> ACTIVITY
Using the material that follows, output exactly the lines from the one containing "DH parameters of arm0" through the one containing "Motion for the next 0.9", with both ends kept.

════

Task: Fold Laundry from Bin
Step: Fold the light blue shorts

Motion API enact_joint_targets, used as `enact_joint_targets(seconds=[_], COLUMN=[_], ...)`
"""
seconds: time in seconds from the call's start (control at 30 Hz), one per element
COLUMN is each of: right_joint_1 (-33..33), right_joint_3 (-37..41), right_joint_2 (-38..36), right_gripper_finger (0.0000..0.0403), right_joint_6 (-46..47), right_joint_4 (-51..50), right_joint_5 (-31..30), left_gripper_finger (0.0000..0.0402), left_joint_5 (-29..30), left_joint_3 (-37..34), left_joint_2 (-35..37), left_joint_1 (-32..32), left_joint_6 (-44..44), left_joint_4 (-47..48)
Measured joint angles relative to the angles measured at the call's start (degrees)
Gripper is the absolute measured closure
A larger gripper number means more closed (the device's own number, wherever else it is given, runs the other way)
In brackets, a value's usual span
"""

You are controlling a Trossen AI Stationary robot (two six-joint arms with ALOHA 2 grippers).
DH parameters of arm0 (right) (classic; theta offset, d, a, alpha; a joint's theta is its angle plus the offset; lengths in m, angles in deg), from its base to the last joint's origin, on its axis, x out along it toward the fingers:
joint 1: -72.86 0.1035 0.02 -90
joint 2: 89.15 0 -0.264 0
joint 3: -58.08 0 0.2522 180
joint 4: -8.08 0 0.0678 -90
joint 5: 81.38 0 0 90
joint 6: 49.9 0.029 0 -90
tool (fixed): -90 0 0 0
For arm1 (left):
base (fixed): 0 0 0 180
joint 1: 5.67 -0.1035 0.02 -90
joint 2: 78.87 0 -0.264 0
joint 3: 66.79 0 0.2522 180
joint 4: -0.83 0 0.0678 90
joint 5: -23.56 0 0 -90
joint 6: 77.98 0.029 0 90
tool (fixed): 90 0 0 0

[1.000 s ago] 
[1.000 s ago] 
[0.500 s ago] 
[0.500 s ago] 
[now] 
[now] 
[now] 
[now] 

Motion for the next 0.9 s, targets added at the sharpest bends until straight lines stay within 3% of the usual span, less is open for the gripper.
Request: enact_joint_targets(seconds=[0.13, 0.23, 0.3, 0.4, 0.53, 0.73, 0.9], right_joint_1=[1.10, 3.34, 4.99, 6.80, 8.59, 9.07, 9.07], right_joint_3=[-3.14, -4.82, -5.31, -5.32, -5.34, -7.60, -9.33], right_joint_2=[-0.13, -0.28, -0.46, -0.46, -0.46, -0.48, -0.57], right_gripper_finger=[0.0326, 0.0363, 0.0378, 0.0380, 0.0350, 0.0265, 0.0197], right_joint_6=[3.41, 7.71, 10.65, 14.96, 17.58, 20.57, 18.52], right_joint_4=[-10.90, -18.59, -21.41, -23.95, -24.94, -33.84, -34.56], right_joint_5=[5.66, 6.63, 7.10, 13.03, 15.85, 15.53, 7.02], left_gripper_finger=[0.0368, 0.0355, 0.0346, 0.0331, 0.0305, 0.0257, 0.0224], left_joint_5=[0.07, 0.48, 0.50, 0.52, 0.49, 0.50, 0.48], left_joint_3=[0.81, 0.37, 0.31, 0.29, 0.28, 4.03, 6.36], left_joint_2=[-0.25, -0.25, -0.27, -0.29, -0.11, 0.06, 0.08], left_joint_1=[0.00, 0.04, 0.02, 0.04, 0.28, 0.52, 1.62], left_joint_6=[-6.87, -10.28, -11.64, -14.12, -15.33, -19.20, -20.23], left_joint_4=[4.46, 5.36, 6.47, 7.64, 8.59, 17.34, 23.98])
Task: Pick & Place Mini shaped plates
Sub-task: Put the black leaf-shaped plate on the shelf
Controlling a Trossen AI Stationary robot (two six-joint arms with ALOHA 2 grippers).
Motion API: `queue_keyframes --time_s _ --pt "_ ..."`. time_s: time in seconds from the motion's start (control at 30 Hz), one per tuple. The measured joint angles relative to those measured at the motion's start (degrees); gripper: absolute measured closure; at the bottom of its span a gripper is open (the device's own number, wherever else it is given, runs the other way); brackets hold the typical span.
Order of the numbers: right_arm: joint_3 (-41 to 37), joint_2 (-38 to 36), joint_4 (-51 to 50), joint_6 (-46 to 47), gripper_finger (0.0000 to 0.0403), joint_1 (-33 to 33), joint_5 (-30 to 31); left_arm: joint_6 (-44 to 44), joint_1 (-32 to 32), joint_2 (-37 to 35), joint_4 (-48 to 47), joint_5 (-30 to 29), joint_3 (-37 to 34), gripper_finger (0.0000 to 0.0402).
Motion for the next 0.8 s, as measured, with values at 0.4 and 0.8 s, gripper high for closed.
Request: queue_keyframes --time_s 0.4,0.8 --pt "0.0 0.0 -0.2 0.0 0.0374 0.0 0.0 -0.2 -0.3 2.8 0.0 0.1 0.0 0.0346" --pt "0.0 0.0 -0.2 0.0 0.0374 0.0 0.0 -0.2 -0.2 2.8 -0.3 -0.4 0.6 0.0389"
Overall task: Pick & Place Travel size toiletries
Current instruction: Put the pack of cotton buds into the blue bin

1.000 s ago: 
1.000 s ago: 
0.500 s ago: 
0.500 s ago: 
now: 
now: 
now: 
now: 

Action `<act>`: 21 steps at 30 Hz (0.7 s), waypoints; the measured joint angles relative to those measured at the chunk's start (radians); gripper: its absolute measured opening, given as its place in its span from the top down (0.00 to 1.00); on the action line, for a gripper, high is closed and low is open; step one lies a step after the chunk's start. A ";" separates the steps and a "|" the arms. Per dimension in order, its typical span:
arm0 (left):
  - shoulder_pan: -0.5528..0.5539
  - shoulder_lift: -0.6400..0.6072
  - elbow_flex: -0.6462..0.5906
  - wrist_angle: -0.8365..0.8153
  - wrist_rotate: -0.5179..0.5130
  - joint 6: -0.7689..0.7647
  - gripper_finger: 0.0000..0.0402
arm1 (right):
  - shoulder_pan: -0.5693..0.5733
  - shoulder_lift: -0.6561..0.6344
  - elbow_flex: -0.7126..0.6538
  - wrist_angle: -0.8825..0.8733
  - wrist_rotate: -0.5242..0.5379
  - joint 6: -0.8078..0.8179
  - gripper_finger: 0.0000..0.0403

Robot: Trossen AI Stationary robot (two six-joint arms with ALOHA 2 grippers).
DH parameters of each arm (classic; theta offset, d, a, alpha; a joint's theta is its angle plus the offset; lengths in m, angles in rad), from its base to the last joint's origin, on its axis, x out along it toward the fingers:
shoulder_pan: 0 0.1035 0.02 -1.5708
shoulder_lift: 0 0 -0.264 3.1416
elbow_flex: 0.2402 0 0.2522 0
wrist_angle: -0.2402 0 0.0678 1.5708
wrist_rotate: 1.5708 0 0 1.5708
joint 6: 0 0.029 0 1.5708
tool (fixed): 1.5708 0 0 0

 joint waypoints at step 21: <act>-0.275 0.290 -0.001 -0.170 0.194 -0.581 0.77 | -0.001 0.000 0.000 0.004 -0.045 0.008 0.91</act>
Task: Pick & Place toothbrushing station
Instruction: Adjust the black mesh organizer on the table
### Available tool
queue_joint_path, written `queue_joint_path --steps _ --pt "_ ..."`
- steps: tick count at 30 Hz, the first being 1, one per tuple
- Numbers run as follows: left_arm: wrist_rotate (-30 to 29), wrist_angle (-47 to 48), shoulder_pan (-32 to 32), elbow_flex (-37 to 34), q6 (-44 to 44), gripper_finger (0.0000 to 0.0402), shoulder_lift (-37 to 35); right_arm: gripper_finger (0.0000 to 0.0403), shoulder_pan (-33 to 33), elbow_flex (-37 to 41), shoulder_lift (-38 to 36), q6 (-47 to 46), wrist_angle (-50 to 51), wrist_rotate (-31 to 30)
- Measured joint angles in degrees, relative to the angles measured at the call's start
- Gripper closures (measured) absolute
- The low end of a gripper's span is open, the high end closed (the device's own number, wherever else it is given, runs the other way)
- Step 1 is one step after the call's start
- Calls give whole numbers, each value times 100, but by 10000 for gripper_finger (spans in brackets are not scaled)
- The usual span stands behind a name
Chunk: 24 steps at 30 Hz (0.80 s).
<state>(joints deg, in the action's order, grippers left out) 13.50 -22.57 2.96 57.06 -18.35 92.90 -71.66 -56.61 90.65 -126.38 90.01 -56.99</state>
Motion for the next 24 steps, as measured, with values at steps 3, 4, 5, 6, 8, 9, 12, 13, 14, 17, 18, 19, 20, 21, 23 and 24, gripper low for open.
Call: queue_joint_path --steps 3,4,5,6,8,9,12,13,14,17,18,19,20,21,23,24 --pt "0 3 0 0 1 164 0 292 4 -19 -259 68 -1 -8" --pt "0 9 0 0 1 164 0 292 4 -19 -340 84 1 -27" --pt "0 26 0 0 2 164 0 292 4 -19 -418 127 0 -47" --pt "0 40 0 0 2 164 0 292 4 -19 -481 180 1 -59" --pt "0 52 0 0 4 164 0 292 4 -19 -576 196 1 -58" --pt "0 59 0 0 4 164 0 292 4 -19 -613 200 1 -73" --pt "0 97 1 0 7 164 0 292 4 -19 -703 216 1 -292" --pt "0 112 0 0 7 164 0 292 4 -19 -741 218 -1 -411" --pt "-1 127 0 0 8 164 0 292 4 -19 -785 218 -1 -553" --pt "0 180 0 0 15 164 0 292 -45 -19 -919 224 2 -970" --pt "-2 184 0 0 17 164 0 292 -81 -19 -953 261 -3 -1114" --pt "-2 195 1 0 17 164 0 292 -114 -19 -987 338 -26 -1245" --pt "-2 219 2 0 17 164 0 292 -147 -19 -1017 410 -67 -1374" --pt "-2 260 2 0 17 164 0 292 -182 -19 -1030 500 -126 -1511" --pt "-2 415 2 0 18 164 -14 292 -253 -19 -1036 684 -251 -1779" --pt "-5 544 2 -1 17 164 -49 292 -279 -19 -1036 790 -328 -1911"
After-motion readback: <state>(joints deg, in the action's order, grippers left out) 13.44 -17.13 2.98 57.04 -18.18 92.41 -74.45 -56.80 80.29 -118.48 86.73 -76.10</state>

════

> TASK SOLUTION
DH parameters of arm0 (right) (classic; theta offset, d, a, alpha; a joint's theta is its angle plus the offset; lengths in m, angles in deg), from its base to the last joint's origin, on its axis, x out along it toward the fingers:
joint 1: -72.86 0.1035 0.02 -90
joint 2: 89.15 0 -0.264 0
joint 3: -58.08 0 0.2522 180
joint 4: -8.08 0 0.0678 -90
joint 5: 81.38 0 0 90
joint 6: 49.9 0.029 0 -90
tool (fixed): -90 0 0 0
For arm1 (left):
base (fixed): 0 0 0 180
joint 1: 5.67 -0.1035 0.02 -90
joint 2: 78.87 0 -0.264 0
joint 3: 66.79 0 0.2522 180
joint 4: -0.83 0 0.0678 90
joint 5: -23.56 0 0 -90
joint 6: 77.98 0.029 0 90
tool (fixed): 90 0 0 0

[1.000 s ago] 
[1.000 s ago] 
[0.500 s ago] 
[0.500 s ago] 
[now] 
[now] 
[now] 
[now] 

Motion for the next 0.9 s, targets added at the sharpest bends until straight lines stay within 3% of the usual span, less is open for the gripper.

No more output is expected here.